Dnevnik - Slowenien | Freitag, 4. Juni 2010
Slowenische Politiker wälzen Verantwortung ab
Am Sonntag findet in Slowenien ein Referendum über das Schiedsabkommen zur Lösung des Grenzstreits zwischen Slowenien und Kroatien statt. Joze Poglajen begrüßt das Abkommen in der Onlineausgabe der Zeitung Dnevnik, kritisiert aber die Volksabstimmung: "Am Sonntag muss man sich entscheiden, ob man beim Referendum überhaupt abstimmen und was man ankreuzen soll.
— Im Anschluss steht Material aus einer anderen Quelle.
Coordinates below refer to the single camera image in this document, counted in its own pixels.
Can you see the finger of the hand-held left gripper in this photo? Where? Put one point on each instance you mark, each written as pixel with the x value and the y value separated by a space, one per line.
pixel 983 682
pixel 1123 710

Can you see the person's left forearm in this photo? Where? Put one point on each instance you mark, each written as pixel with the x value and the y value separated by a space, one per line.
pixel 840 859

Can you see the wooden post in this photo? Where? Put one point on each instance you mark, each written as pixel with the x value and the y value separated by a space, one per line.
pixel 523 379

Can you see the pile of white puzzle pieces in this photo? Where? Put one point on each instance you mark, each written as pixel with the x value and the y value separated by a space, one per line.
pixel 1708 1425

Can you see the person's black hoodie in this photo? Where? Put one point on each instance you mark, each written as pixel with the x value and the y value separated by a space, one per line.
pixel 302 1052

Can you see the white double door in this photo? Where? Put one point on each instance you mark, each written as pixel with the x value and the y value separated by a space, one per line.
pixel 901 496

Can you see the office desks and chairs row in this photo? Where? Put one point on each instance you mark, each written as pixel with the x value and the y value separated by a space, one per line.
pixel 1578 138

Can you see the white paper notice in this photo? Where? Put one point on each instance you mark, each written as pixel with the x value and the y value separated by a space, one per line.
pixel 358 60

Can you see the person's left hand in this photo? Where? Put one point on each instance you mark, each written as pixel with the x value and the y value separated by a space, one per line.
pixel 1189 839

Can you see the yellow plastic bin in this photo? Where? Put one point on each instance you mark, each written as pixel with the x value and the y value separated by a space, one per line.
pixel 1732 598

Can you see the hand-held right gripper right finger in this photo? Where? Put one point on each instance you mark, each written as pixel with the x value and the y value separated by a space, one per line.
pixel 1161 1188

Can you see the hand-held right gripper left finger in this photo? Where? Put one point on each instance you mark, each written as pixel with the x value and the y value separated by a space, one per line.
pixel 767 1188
Die erste Entscheidung ist die schwerste, denn das Referendum ist uns von der regierenden politischen Elite aufgezwungen worden, damit sie die Verantwortung auf diejenigen, die ihr bei den Wahlen das Mandat erteilt haben, abwälzen und in ihrem Namen entscheiden lassen kann. Anders kann ich mir nicht erklären, dass Regierungschef Borut Pahor, sobald die Tinte seiner Unterschrift auf dem Schiedsabkommen getrocknet war, mit einem Referendum geliebäugelt hat. ... Wenn das Referendum schon unausweichlich ist, dann muss man auch hingehen. ... Eine festgelegte Grenze mit Kroatien wird unseren erfolgreichen Unternehmen und auch Banken nämlich die Türen für Geschäfte nicht nur in Kroatien, sondern auch weiter südlich öffnen."